Write the data out again exactly, dropping any images it holds.

▶ **Information supplied**:
====================

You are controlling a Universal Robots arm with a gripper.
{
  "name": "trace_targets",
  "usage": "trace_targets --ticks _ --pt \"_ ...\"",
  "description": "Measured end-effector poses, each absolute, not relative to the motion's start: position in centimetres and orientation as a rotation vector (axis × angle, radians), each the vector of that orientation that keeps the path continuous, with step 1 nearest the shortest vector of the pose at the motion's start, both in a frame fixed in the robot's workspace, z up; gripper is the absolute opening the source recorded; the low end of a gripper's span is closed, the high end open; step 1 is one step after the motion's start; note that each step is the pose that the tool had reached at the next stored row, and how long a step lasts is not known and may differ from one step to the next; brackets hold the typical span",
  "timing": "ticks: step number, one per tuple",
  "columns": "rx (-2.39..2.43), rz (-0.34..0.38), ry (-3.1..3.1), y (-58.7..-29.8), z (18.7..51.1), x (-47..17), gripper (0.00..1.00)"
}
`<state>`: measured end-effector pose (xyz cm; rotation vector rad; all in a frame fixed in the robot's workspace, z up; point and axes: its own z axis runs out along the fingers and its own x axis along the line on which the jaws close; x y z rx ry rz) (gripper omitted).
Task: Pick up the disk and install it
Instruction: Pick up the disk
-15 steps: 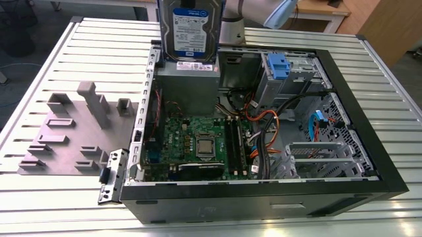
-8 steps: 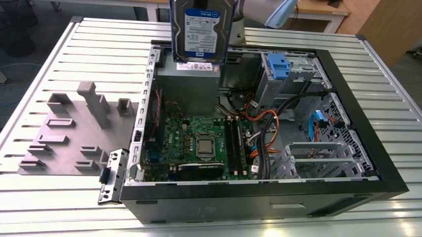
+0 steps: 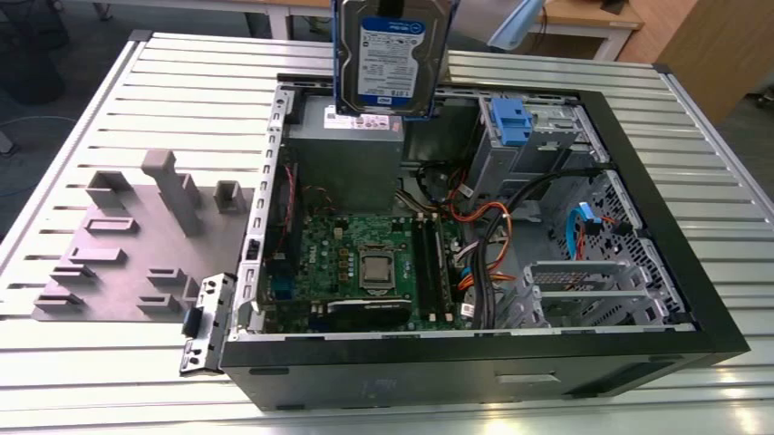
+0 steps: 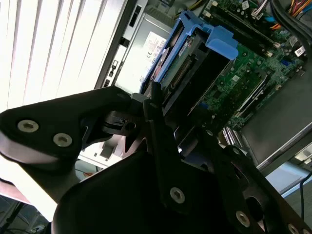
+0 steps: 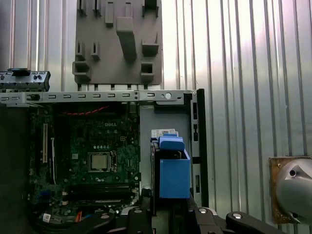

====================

▶ **Exercise answer**:
You are controlling a Universal Robots arm with a gripper.
{
  "name": "trace_targets",
  "usage": "trace_targets --ticks _ --pt \"_ ...\"",
  "description": "Measured end-effector poses, each absolute, not relative to the motion's start: position in centimetres and orientation as a rotation vector (axis × angle, radians), each the vector of that orientation that keeps the path continuous, with step 1 nearest the shortest vector of the pose at the motion's start, both in a frame fixed in the robot's workspace, z up; gripper is the absolute opening the source recorded; the low end of a gripper's span is closed, the high end open; step 1 is one step after the motion's start; note that each step is the pose that the tool had reached at the next stored row, and how long a step lasts is not known and may differ from one step to the next; brackets hold the typical span",
  "timing": "ticks: step number, one per tuple",
  "columns": "rx (-2.39..2.43), rz (-0.34..0.38), ry (-3.1..3.1), y (-58.7..-29.8), z (18.7..51.1), x (-47..17), gripper (0.00..1.00)"
}
`<state>`: measured end-effector pose (xyz cm; rotation vector rad; all in a frame fixed in the robot's workspace, z up; point and axes: its own z axis runs out along the fingers and its own x axis along the line on which the jaws close; x y z rx ry rz) (gripper omitted).
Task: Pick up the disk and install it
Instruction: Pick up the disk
-15 steps: 
-8 steps: 
+0 steps: 
+0 steps: 
+0 steps: 

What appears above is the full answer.